* [Work to complete] Return an exact copy of the data, starting at its first line and ending at the line that contains "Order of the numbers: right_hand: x", minus any pictures.

Provided records: Begin

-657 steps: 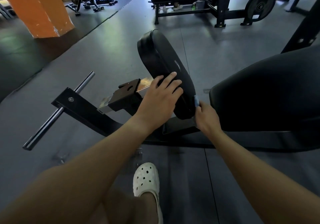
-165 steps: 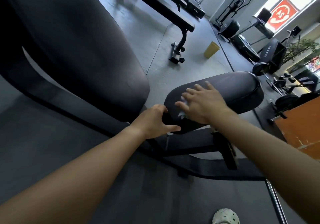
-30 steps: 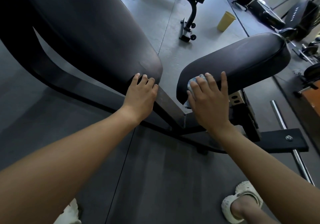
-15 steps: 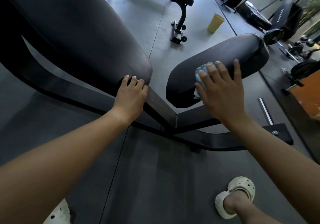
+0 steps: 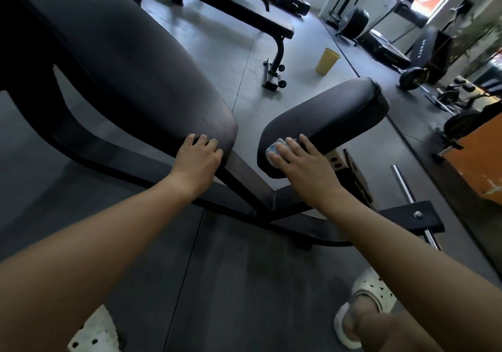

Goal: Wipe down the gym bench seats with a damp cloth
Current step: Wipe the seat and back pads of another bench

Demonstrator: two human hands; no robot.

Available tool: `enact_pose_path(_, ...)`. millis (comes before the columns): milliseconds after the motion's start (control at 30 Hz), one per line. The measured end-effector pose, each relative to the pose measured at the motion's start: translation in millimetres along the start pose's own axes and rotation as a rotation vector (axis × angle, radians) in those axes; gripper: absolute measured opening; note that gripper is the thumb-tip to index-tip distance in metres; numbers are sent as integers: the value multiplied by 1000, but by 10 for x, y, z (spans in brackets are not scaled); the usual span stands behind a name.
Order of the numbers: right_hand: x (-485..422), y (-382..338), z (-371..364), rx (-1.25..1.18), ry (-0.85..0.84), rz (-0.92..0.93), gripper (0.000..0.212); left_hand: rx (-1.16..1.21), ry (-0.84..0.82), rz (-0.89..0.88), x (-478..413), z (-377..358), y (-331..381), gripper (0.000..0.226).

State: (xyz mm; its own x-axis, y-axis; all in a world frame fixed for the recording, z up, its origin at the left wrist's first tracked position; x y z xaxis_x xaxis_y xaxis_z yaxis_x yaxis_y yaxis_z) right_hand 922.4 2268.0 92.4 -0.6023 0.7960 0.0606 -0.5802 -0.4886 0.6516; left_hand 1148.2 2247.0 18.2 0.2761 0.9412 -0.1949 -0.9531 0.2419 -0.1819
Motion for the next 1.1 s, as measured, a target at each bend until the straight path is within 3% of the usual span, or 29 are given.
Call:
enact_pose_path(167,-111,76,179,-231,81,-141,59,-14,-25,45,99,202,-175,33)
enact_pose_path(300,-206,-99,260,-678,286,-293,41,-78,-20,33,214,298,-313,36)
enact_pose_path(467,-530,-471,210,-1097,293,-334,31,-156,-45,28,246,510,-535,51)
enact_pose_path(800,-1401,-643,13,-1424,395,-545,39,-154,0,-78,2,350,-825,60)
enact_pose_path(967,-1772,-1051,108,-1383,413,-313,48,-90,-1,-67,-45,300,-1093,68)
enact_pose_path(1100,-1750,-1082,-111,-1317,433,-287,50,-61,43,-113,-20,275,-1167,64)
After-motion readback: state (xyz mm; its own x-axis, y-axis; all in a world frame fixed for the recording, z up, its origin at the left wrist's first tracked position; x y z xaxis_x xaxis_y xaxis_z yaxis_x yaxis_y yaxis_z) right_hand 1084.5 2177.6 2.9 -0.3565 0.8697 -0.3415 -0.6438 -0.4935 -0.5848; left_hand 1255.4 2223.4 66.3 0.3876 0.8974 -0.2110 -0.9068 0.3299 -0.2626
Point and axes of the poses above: each hand's wrist, its own x-axis away from the middle knuckle, its own z-axis out of the back of the hand, y = z × x, the point moved 4 cm from there along -x, towards the middle knuckle, and after that the axes turned 3 degrees about z, right-handed, at the moved point
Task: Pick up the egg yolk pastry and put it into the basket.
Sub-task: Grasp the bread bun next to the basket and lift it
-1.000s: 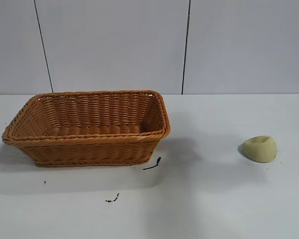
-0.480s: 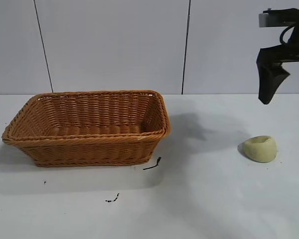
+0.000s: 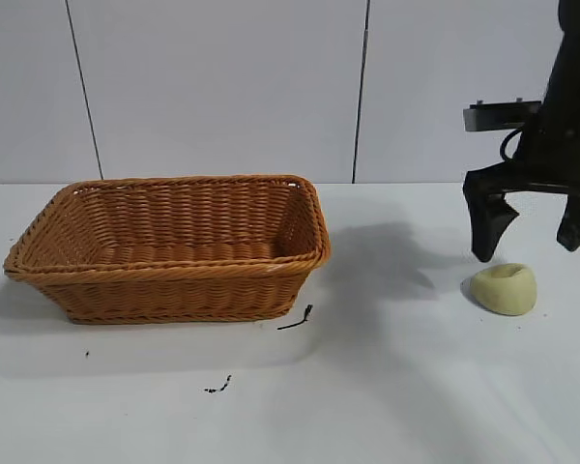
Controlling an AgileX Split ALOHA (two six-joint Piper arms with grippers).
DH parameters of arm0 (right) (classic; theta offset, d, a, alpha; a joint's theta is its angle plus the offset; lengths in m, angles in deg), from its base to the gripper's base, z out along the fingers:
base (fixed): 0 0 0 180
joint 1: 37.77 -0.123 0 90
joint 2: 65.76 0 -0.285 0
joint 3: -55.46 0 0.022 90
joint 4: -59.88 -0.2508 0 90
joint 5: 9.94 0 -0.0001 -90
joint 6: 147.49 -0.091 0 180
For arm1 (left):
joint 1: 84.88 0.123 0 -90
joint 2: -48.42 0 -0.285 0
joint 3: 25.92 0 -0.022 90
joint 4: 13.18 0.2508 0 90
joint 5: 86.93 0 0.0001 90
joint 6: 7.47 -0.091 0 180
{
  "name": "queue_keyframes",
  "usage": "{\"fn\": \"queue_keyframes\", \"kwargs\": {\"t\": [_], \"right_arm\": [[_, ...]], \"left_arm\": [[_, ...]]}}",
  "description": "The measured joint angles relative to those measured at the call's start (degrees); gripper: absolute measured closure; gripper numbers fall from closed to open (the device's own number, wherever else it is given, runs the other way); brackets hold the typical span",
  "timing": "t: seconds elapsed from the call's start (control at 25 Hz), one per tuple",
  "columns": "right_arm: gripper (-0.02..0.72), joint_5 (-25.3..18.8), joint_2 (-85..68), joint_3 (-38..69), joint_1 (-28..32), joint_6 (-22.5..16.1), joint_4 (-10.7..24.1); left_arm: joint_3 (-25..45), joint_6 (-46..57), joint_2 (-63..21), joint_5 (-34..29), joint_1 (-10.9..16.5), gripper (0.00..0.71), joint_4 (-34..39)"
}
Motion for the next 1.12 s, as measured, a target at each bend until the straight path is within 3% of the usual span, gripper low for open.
{"fn": "queue_keyframes", "kwargs": {"t": [0.44, 1.12], "right_arm": [[0.012, 5.2, 4.0, 0.0, 0.0, 0.0, -1.3], [0.074, 4.8, 4.0, 0.0, 0.0, 0.0, -1.6]], "left_arm": [[0.0, 0.0, 0.0, 0.0, 0.0, 0.014, 0.0], [0.0, 0.0, 0.0, 0.0, 0.0, 0.014, 0.0]]}}
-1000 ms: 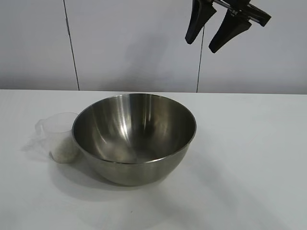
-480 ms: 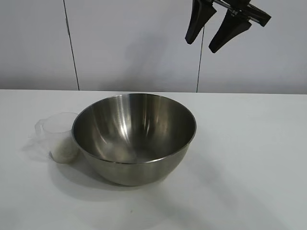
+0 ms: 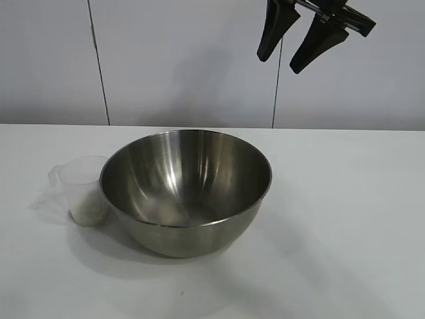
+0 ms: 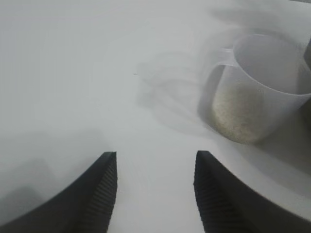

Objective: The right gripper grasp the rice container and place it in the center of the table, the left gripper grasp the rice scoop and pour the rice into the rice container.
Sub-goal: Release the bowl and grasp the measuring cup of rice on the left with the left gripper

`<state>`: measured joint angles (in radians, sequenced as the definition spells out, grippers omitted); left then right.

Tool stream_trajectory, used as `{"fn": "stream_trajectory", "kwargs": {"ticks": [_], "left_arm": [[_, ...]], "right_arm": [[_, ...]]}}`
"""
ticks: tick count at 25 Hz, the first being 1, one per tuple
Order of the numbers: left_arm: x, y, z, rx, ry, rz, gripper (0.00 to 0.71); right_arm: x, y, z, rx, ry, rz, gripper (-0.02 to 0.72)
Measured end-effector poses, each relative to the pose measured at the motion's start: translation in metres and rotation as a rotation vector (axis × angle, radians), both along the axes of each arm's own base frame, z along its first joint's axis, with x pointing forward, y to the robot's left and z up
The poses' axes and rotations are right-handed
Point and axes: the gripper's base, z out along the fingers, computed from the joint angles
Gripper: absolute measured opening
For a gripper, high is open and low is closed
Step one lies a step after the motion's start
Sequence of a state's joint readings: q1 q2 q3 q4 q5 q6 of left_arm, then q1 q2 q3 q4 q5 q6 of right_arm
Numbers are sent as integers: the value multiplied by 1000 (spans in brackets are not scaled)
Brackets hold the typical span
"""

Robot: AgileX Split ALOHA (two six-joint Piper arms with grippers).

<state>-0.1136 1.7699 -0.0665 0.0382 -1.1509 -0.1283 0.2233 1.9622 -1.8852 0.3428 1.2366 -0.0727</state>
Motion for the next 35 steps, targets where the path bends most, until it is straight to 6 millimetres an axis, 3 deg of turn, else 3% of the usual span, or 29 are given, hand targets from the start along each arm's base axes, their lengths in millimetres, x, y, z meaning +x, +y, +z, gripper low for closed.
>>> {"fn": "stream_trajectory", "kwargs": {"ticks": [9,21,29,32,35], "left_arm": [[30,3,15,-117,-92,-342,351],[33,10,15,-21,-129,-308,353],[34,11,15,-22,-129,-285,407],[34,12,8,-19,-103,-288,414],[33,11,-13,-20,-21,-299,415]], "right_arm": [[0,0,0,-2,0,0,379],[0,0,0,-2,-3,-1,379],[0,0,0,-2,-5,-2,379],[0,0,0,-2,-5,-2,379],[0,0,0,-2,-5,-2,379]]}}
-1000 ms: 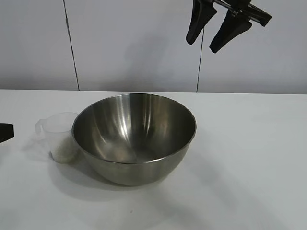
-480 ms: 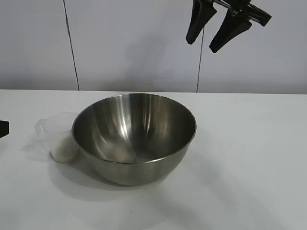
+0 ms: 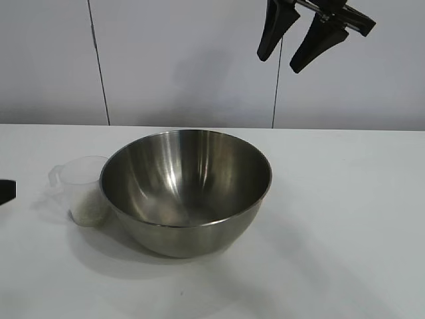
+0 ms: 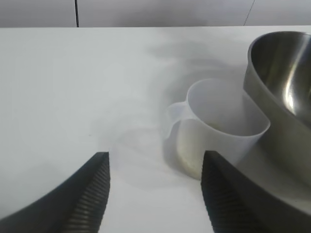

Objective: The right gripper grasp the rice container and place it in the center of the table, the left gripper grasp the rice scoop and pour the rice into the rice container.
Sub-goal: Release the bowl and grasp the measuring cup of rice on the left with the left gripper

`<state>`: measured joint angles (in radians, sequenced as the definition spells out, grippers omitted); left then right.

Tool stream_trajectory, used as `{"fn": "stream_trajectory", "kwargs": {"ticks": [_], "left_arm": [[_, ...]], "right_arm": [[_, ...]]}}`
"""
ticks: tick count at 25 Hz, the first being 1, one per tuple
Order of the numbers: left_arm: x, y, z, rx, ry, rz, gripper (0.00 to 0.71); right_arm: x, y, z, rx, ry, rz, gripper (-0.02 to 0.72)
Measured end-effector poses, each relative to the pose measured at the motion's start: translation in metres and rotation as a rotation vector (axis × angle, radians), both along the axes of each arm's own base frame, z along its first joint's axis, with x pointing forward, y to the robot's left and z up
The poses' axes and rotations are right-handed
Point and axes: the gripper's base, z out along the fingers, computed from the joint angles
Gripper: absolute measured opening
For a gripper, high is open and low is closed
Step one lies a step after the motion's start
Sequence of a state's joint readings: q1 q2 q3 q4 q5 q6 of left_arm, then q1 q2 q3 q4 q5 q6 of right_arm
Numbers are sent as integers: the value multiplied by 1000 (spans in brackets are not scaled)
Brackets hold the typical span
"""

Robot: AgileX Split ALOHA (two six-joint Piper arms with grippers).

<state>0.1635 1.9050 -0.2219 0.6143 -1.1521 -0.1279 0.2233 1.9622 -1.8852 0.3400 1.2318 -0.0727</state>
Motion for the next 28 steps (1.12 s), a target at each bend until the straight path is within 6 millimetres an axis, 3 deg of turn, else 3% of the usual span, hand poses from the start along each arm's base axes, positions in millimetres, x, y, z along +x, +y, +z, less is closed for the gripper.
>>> {"fn": "stream_trajectory", "kwargs": {"ticks": [6,17,28], "left_arm": [[16,2,-26,10,54,-23,415],[41,3,-24,23,-22,-60,415],[59,-9,-18,31,-81,-84,415]], "right_arm": [[0,0,0,0,0,0,379],[4,0,2,11,-47,-17,379],[5,0,2,12,-50,-18,379]]}}
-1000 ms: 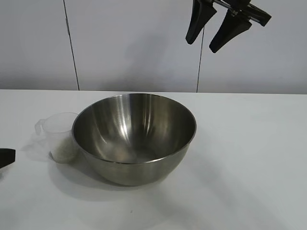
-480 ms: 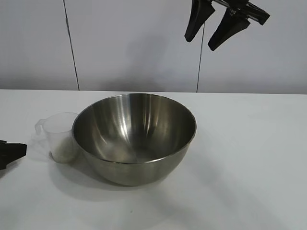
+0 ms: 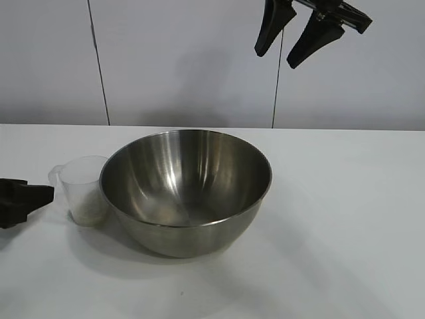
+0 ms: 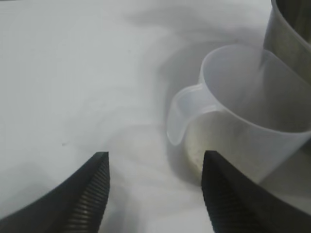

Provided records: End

* [Exercise output]
-657 steps: 
-165 steps: 
-30 steps: 
-15 steps: 
+0 steps: 

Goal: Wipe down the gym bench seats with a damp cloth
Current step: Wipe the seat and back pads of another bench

Demonstrator: two human hands; no robot.

Available tool: `enact_pose_path(_, ...)`. millis (comes before the columns): milliseconds after the motion's start (control at 30 Hz), one per line. The measured end-effector pose, each relative to the pose measured at the motion's start: translation in millimetres along the start pose's own axes and rotation as a rotation vector (axis × angle, radians) in those axes; gripper: absolute measured opening; note that gripper is the thumb-tip to index-tip distance in metres; numbers are sent as integers: the value multiplied by 1000, but by 10 for x, y, z (spans in brackets are not scaled); the usual span stands behind a name.
Order of the numbers: right_hand: x (-485..422), y (-382..338), z (-371..364), rx (-1.25..1.18), ry (-0.85..0.84), rz (-0.92..0.93), gripper (0.000..0.212); left_hand: rx (-1.16..1.21), ry (-0.84..0.82), rz (-0.89..0.88), x (-478..413), z (-377..358), y (-331..381), gripper (0.000..0.226).

No additional answer is needed here.